Stalin's strategy of political technology was that of designing the historical memory of this and next generations by a preventive purge of the history itself. [...] By cutting corners and patching up some lapses, he established control over the memory of future generations. Of course, this could not be attained without the collaboration of Russian society, a willing hostage of its own superiority complex.
Following the events in neighboring Estonia in the media and the blogosphere, one cannot help but be struck by the accuracy of Dr. Hist. Ken's analysis if we're to apply it to the flood of propaganda being poured upon Tallinn. Ken writes of "the theocratic dimension of the Soviet system." In Russia, the language never changed. Vladimir Socor, writing at Eurasia Daily Monitor:
Russian Minister of Foreign Affairs Sergei Lavrov denounces Estonia for “spitting on these values” [evidently Soviet ones] and behaving “disgustingly.” The Duma’s International Affairs Committee chairman, Konstantin Kosachev, accuses Estonia of “barbarism” and “lying.” These and other Russian officials mix the bullying language with the familiar neo-Soviet mysticism that defends “sacred” objects [the Bronze Soldier as a substitute icon] against “blasphemy” [by Estonian unbelievers in this case]. Those two key words are recurrent in Russian officials’ statements during this crisis.
Though the dependably insightful Socor and some others (especially Shawn Macomber at The American Spectator) sympathize with the Estonian position, it's not only the homines sovietici and their offspring, primarily Russophones (whether extremists, nationalists, or even liberals like Yevgenia Albats [link in Russian]) who perpetuate a false view of history -- a falsified view, to be exact. The attempt to "balance" Stalinist distortions with historical fact, for instance in the style of Deutsche Welle, doesn't lead to balance at all, and the typical Western European (please forgive me for still using that term -- unfortunately, for Latvia [but less so for Estonia], "Eastern European" still fits) reaction to recent events tends to include a nod to "respect" for "the Russians' view," despite the fact that said view is very often infected with said lamentable, perverse, and intentional distortions.

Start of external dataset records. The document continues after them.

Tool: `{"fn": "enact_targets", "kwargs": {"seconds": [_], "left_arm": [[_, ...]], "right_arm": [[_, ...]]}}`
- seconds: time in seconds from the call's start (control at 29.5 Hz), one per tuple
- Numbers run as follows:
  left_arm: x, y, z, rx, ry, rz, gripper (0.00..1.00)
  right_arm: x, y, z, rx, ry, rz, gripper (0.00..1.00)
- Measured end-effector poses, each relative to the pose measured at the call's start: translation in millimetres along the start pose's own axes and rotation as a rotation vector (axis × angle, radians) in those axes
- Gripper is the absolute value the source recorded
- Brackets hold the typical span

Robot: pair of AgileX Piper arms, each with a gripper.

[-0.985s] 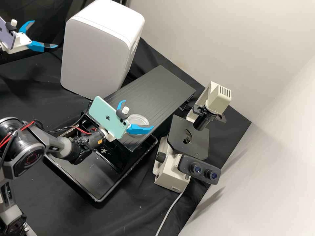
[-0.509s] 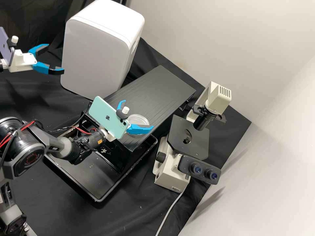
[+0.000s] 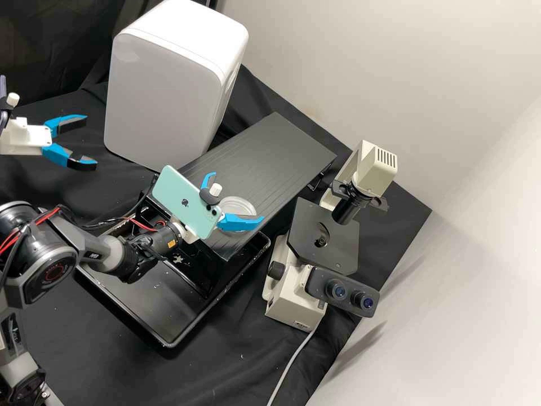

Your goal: Remove the lid from the petri dish

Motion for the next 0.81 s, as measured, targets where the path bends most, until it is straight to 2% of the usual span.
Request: {"fn": "enact_targets", "kwargs": {"seconds": [0.24, 0.31, 0.48, 0.51, 0.81], "left_arm": [[-1.2, -10.5, 14.6, 0.004, -0.059, -0.044, 1.0], [-0.3, -15.8, 17.9, 0.021, -0.075, -0.066, 1.0], [0.1, -21.2, 23.0, 0.052, -0.111, -0.092, 1.0], [0.2, -21.6, 23.1, 0.057, -0.112, -0.093, 1.0], [0.4, -22.7, 23.0, 0.057, -0.112, -0.097, 1.0]], "right_arm": [[0.0, 0.0, 0.0, 0.0, 0.0, 0.0, 1.0], [0.0, 0.0, 0.0, 0.0, 0.0, 0.0, 1.0], [0.0, 0.0, 0.0, 0.0, 0.0, 0.0, 1.0], [0.0, 0.0, 0.0, 0.0, 0.0, 0.0, 1.0], [0.0, 0.0, 0.0, 0.0, 0.0, 0.0, 1.0]]}}
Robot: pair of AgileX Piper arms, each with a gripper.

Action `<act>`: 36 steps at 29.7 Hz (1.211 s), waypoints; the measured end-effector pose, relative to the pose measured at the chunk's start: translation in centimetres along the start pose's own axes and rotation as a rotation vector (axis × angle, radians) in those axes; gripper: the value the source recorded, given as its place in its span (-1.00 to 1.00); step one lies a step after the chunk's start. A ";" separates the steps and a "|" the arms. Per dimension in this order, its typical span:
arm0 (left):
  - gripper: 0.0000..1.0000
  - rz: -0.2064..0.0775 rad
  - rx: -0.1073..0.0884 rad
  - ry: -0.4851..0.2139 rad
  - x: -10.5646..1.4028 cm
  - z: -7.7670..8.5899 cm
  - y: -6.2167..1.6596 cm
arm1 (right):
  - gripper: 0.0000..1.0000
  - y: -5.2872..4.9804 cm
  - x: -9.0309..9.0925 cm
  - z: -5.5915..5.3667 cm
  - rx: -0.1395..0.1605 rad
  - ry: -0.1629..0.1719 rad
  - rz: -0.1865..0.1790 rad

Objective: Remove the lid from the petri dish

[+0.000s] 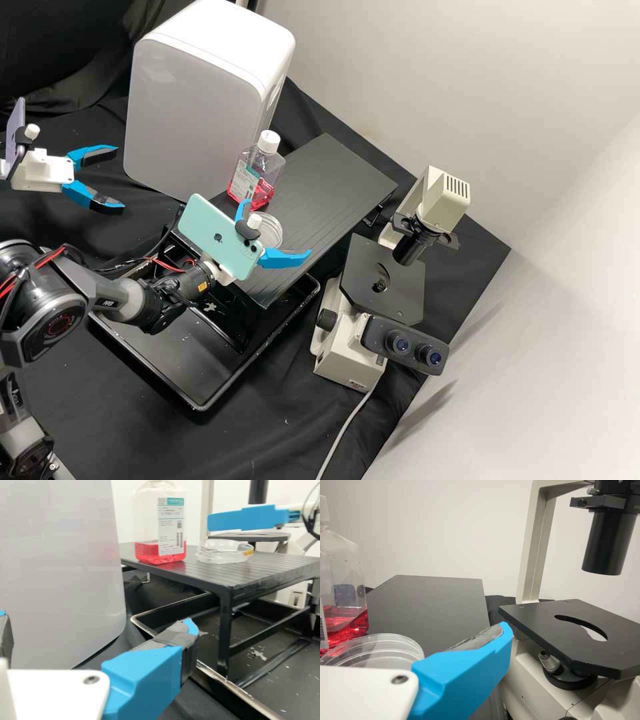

Again, look at the language that's once again
au courant. Not only did Estonia "desecrate" a tomb (by moving unmarked graves from a well-trodden bus stop to a cemetery following identification of the bodies and a church service?) -- Estonia is "rehabilitating fascism." Just for fun, I perused my collection of old Soviet history books this morning. I'm afraid that many of those who lacked the sacred privilege of indoctrination don't realize that "fascist" in the Soviet lexicon, and in the Russian lexicon today, is practically a synonym for "Balt." It might be difficult for the uninitiated Western European to distinguish between the broad terms that make Soviet historiography unreadable in their density -- "bourgeois," "anti-Soviet," "enemy of the people," "fascist." Maybe that's because the definitions are indeed indistinct. Let's move to verbs -- "rewriting" history. "Revising" the outcome of the War. Excuse me, but should we, in some perverse allegiance to the "theocratic dimension of the Soviet system," stick to Stalin's scriptures? The outcome of the War has been revised, Gott sei dank. The outcome of the War was the enslavement of half of Europe by forces directed from the Kremlin, where Lt. Col. Putin, a proud KGBeshnik who thinks the collapse of the USSR was "the greatest geopolitical catastrophe of the 20th C" rules today -- perhaps we should also pretend to see the fall of the Soviet Union as a catastrophe, here in the Baltics?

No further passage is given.